**Exercise details:** All lines from the one with "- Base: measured" through the last line of the data below should be copied exactly; please add nothing.

..............................

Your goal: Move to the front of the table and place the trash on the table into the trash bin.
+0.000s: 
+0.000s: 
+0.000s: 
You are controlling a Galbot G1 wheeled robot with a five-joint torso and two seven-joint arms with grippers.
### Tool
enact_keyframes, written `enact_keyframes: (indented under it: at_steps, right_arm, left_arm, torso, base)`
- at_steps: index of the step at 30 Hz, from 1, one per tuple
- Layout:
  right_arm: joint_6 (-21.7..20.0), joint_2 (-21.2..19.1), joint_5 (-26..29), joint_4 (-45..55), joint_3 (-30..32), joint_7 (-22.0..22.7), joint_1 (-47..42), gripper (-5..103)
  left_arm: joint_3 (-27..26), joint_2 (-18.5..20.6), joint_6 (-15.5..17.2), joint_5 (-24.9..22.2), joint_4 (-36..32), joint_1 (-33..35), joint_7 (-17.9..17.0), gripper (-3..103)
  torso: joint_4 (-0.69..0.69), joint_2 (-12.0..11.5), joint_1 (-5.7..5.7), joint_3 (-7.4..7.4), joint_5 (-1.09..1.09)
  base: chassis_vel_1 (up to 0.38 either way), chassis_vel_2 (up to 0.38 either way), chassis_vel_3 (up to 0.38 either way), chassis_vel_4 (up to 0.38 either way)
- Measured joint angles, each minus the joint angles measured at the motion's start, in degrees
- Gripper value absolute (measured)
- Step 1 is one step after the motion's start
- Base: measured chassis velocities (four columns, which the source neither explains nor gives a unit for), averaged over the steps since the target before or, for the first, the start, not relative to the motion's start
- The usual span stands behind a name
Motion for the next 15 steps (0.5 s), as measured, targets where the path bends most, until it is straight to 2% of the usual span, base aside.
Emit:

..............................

**Response to the exercise:**
- Base: measured chassis velocities (four columns, which the source neither explains nor gives a unit for), averaged over the steps since the target before or, for the first, the start, not relative to the motion's start
- The usual span stands behind a name
Motion for the next 15 steps (0.5 s), as measured, targets where the path bends most, until it is straight to 2% of the usual span, base aside.
Emit:

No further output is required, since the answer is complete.